## [What to produce]
Lines from the material below that hold the string "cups" are what is needed; copy each of them.

## [Records to use]
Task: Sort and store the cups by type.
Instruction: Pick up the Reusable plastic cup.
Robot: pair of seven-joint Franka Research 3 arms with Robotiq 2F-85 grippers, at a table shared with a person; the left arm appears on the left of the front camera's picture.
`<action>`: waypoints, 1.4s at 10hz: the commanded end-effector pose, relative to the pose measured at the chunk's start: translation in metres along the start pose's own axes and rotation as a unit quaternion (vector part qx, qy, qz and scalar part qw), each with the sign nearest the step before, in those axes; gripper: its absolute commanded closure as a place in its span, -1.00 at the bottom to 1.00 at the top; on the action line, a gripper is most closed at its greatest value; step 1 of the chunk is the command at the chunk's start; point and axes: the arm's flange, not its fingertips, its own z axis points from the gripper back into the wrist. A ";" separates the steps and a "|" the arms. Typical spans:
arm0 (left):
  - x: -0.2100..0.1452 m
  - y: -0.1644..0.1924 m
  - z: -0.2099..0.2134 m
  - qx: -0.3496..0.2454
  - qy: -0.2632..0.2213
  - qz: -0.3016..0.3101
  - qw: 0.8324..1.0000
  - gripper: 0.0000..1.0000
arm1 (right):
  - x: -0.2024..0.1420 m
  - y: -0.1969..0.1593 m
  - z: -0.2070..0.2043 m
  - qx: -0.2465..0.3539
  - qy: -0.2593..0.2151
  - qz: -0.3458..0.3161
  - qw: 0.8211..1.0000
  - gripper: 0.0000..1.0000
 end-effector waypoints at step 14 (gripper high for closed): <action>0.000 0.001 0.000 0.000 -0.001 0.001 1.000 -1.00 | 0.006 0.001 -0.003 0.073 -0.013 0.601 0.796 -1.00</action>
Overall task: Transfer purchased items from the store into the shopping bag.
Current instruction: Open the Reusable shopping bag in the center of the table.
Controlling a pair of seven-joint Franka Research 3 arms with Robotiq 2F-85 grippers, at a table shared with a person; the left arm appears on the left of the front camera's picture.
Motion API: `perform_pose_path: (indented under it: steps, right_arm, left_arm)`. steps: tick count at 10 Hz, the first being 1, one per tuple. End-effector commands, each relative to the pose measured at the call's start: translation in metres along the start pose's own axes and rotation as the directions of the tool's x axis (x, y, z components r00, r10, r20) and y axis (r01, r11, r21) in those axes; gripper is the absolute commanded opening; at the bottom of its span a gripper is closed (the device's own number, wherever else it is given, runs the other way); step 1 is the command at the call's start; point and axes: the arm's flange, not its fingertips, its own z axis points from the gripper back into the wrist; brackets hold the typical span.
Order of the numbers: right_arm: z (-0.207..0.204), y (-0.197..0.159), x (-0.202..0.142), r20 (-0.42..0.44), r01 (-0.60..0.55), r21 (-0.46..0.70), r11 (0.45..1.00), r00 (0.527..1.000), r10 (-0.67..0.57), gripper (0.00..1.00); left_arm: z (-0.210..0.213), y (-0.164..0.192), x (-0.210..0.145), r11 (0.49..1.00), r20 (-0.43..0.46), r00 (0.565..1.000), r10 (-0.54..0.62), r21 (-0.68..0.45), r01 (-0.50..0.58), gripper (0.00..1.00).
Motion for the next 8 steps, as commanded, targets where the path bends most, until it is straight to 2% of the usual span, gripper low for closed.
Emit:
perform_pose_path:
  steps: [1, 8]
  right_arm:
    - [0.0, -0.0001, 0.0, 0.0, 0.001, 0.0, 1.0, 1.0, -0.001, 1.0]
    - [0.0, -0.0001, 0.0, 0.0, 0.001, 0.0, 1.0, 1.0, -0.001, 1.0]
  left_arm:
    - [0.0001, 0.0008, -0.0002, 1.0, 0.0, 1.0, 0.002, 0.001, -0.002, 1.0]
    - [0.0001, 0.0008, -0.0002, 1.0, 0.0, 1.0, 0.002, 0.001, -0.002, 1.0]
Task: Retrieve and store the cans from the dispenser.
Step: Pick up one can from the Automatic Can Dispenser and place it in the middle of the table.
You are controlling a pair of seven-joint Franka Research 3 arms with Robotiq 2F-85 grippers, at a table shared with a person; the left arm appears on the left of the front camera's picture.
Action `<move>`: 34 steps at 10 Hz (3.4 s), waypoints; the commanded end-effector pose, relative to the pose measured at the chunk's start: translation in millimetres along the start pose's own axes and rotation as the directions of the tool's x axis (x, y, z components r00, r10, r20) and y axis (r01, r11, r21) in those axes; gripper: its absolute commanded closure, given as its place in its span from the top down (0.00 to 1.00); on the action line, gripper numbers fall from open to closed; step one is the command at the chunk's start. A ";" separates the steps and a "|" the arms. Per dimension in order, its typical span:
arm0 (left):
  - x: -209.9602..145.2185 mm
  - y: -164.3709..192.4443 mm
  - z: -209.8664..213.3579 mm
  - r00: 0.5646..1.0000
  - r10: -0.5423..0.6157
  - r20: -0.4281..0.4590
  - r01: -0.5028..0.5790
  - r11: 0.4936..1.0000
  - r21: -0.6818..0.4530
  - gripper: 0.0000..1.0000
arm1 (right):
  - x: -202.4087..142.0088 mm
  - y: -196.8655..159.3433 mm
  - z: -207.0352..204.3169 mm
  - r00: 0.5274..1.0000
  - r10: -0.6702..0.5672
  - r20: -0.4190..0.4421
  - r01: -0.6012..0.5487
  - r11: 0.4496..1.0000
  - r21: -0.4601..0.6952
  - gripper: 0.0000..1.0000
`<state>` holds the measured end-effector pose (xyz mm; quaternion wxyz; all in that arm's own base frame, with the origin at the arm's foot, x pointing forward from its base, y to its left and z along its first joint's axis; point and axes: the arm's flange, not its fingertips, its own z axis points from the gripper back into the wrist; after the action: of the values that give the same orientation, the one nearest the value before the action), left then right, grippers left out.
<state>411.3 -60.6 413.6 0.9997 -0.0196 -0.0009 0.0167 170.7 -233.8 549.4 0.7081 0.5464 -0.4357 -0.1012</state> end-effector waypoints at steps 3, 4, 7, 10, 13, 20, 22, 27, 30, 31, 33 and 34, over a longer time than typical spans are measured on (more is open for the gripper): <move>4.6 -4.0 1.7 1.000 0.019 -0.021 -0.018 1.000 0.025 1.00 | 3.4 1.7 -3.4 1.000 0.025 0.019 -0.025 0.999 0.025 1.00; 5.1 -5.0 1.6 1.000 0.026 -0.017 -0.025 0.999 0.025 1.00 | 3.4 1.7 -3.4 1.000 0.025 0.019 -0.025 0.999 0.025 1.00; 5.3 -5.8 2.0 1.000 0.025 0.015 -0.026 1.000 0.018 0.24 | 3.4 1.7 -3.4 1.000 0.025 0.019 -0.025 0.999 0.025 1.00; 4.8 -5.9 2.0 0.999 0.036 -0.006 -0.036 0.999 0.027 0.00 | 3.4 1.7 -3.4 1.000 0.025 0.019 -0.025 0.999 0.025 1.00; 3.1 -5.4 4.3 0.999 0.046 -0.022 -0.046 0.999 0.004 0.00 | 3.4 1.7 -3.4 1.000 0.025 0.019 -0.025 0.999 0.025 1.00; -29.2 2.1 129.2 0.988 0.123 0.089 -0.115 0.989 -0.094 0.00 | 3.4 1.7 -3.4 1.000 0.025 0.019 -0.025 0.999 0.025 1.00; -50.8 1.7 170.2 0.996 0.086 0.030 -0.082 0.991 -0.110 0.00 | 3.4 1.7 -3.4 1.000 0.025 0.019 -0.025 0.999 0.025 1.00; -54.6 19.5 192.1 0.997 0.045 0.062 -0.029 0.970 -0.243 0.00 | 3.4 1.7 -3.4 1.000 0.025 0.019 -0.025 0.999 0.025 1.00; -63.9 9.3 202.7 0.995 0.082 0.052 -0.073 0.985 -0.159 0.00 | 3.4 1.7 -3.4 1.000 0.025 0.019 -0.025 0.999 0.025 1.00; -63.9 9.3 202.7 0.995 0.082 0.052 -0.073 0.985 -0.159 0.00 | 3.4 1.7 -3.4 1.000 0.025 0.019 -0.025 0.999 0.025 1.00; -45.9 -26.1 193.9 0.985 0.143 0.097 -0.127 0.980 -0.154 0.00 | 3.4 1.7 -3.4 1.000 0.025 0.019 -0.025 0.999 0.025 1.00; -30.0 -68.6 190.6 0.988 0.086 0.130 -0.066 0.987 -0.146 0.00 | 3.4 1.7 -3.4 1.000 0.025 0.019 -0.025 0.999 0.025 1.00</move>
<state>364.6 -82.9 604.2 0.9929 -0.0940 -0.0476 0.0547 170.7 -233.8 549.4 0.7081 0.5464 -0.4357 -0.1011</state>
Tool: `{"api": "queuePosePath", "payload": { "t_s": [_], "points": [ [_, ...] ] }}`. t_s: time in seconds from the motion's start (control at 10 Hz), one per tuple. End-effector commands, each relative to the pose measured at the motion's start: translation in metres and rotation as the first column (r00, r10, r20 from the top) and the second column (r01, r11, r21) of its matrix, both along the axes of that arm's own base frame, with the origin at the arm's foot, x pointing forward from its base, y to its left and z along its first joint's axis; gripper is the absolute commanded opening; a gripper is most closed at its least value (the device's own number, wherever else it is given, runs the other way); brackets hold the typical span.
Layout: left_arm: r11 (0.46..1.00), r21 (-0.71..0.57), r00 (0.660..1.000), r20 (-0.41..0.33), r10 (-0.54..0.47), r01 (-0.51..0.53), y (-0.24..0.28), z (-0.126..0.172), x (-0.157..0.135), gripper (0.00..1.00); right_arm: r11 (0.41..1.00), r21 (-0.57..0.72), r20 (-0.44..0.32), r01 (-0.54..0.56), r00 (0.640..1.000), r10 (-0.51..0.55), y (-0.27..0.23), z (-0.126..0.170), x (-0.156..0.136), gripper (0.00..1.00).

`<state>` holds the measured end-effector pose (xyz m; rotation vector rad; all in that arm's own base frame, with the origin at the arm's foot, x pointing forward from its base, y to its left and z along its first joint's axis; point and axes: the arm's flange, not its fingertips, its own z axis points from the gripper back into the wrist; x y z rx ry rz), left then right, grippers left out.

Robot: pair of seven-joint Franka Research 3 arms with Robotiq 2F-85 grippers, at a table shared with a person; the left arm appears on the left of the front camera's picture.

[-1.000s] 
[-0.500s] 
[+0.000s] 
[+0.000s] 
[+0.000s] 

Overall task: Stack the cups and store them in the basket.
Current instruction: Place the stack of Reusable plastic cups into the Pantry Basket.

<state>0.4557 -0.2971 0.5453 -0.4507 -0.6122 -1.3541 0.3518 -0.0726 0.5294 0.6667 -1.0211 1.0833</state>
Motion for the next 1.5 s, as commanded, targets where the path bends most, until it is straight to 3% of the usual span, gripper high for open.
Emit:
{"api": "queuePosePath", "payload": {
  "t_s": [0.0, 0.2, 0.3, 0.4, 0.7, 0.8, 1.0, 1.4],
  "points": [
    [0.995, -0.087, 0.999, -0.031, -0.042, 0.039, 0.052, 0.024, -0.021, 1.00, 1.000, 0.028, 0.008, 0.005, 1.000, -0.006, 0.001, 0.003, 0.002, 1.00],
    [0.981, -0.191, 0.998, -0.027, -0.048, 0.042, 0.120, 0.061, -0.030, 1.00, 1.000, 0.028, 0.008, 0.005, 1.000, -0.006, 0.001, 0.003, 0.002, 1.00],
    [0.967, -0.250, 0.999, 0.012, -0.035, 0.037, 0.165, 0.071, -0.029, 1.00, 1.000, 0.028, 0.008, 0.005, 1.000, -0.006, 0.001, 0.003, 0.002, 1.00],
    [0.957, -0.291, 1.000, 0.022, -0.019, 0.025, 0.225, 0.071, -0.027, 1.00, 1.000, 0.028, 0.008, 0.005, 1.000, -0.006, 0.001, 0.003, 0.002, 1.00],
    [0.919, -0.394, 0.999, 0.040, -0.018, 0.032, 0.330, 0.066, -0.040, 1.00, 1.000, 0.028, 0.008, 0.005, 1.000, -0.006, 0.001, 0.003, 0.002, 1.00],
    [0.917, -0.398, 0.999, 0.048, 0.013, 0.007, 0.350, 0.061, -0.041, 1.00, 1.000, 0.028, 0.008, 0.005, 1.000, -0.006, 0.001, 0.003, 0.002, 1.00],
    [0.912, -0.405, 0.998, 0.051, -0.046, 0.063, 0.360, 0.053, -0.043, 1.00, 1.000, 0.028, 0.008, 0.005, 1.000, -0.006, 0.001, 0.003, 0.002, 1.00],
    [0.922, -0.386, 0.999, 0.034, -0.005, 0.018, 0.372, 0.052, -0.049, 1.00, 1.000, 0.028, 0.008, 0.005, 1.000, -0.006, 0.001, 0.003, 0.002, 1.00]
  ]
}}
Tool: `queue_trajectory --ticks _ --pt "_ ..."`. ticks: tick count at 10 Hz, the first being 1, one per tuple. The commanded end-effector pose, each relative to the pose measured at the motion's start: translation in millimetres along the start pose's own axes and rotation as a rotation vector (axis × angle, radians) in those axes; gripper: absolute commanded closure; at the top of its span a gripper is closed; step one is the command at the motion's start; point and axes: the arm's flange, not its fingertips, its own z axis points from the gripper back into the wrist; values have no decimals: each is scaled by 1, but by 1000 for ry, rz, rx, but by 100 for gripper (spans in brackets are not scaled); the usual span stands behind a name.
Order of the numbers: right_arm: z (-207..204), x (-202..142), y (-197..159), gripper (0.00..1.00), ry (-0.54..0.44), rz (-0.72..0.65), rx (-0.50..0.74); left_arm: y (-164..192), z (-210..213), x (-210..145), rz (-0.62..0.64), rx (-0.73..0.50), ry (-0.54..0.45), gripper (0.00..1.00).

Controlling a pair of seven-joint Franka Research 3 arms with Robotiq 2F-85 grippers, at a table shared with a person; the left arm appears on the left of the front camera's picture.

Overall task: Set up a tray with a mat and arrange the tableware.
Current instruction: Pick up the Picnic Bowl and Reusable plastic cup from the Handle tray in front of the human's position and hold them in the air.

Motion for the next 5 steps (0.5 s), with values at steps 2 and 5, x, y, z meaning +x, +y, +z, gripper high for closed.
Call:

## [Task solution]
Task: Sort and store the cups by type.
Overall task: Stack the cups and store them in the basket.
Current instruction: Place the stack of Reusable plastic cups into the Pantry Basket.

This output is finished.